Texas Holdem is a Front-Loaded Game

Lou Krieger
Wed, 20 Sep 2006

There's good reason why starting hands are so important, and preflop decisions are some of the most crucial. It's because your blinds and/or bets are weighted towards the beginning of the game.

Compared to many other forms of poker, Texas holdem is a front-loaded game.  Most of the time your hand will be formed by the flop, because five of the cards that can be used to make the best poker hand from the seven cards that will be available to you are in play at that point.

Not only do you get to see you five-sevenths, or 71%, of your hand on the flop, the price is only one round of betting, which makes this a relative bargain.  The flip side of this relationship is that there are three remaining betting rounds but only two additional cards that can be used to complete your hand.

The implications of Texas holdem’s front-loaded nature cannot be overlooked.  Because 71% of your hand is formed by the time you see the flop and you can see the majority of your hand for the bargain price of one bet, it makes the rest of the hand expensive by comparison.  As a result, you should consider abandoning your quest for the pot unless you’ve had a big hand to begin with -- one that can survive the flop without any help -- or if the flop helps you by pairing one or both of your big cards, or provides you with a straight or a flush draw.

In fact, if you need to adopt a default position, just release any hand that cannot survive the flop on its own and is not helped by the flop, unless there is some other compelling reason to keep playing.

The relationship between the cost of the flop and the fact that you receive five-sevenths of your hand for that price, especially when compared against the high cost of paying for the remaining twenty-nine percent of your hand, makes holdem the front-loaded game that it is.

One of the hallmarks of poor play is an unwillingness on the part of many players to release a hand on the flop.  They stick around on a hunch and some hope, neither of which grace them often enough to make investing in hopeful hands worthwhile in the long run.  It’s not that drawing a card is such a bad strategic decision in and of itself.  The bad decision is drawing a card at a price that will not be offset by the reward if you get lucky.

In other words, the odds against improving your hand when you go from the flop to the Turn and the Turn to the River

generally make buying another card a poor decision.  The exception to this is when the flop presents you with a good flush draw or a good straight draw and you have a sufficient number of opponents that the size of the pot you’re hoping to win more than offsets the odds against completing your hand.

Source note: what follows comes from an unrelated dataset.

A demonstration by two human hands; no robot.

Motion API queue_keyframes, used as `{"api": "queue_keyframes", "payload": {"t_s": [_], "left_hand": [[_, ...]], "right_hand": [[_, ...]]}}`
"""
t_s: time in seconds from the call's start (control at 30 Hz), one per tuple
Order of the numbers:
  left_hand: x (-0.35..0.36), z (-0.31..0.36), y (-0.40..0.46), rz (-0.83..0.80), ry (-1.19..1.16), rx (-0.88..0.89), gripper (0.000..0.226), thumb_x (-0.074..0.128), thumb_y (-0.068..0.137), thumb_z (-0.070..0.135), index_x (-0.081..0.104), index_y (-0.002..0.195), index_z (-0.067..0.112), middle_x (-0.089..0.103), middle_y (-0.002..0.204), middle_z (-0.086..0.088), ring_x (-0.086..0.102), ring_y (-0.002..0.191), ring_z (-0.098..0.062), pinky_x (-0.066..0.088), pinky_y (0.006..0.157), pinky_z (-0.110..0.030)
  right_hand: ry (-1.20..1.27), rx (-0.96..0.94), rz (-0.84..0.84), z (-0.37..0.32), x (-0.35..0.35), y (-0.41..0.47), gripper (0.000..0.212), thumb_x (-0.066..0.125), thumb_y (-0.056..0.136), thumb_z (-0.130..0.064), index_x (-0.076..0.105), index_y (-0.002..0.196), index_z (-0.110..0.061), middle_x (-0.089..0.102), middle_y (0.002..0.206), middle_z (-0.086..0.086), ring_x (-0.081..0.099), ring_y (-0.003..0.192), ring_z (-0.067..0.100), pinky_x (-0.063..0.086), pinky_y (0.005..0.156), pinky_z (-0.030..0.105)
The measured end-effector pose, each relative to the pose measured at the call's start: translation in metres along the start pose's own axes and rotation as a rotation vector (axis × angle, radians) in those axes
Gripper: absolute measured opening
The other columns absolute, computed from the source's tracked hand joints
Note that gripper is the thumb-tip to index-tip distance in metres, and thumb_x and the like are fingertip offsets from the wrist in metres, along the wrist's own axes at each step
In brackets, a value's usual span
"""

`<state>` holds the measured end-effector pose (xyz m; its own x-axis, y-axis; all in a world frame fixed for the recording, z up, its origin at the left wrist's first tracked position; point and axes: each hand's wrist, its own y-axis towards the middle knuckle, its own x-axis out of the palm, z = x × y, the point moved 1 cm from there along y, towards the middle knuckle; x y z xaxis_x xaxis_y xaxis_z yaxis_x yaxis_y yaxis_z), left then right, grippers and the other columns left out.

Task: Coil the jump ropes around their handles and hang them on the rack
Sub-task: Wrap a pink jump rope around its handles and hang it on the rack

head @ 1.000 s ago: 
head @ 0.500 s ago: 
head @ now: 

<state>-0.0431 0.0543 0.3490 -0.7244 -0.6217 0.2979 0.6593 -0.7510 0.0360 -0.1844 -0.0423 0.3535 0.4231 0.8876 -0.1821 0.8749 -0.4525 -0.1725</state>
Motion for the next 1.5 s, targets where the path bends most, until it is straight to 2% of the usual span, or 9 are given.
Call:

The relationship between the size of the pot and the odds against completing your hand exists aside and apart from the front-loaded nature of holdem.  It is always present regardless of the form of poker you’re playing.  But the fact that holdem players get to see the majority of their cards early, and for a bargain price too, makes the decision to fold or continue on after the flop one of critical importance.

If you think this concept is important in fixed-limit holdem, wait until you consider pot-limit and no-limit holdem games.  In those games, especially when you and your opponent each have a deep stack of chips, the decision to continue on after the flop is critical.  Big-bet poker is a game of implied odds, and if you can see the flop inexpensively and catch a big hand in the process, you stand a chance of winning each and every one of your opponent’s chips in the process.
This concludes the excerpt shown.